Problem to work on:
Reproduce precisely the lines between the start of the data below and the line with "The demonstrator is", both included.

Dataset content:

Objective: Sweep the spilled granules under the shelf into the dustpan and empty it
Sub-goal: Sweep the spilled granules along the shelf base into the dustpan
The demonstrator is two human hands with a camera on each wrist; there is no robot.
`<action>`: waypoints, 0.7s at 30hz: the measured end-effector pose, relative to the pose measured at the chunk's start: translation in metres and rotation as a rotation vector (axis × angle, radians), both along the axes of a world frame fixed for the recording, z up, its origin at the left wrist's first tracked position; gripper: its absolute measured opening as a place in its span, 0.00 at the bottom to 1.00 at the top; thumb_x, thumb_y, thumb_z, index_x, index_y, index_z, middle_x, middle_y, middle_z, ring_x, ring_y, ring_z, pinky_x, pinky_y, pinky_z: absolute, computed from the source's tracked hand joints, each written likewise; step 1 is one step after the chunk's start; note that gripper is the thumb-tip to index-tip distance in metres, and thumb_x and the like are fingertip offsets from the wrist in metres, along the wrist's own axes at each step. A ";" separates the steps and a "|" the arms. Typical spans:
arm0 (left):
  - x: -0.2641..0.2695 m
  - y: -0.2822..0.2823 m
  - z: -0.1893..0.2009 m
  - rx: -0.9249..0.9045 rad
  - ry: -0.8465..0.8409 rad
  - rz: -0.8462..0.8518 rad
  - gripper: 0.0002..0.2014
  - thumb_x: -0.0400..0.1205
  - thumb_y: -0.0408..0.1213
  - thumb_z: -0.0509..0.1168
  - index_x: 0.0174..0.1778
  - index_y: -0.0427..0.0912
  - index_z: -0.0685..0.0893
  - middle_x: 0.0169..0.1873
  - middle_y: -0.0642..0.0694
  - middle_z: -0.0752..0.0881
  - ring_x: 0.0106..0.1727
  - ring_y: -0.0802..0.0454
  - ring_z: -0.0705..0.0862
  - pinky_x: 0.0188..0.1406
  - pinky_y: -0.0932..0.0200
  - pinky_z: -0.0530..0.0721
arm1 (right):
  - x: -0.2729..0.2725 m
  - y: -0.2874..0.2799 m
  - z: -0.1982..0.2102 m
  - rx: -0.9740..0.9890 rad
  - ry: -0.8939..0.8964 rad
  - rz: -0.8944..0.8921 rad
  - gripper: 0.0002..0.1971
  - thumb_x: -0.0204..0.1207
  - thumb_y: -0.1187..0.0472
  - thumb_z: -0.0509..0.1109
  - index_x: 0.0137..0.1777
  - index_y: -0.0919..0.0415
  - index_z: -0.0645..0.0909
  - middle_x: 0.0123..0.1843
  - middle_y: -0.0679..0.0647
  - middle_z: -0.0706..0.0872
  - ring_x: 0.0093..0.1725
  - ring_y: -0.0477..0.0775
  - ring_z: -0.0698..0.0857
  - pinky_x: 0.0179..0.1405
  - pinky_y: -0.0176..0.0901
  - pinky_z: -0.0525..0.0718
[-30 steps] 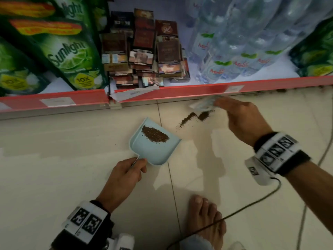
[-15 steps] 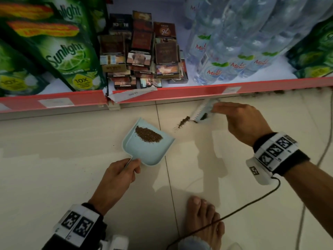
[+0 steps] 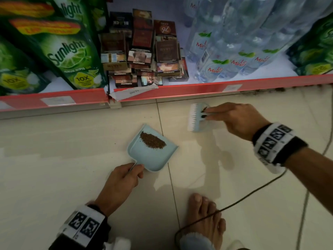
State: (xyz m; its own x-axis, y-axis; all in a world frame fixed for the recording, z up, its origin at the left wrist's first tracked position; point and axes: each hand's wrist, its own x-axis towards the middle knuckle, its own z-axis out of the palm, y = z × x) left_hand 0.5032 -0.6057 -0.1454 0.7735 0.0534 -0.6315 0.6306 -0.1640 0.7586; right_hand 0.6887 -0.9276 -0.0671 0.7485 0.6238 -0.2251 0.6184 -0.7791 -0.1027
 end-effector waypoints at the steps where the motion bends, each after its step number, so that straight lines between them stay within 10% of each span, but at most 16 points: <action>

Your response:
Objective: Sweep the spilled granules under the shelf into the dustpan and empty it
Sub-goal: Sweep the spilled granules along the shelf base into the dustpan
The demonstrator is two human hands with a camera on each wrist; there is no robot.

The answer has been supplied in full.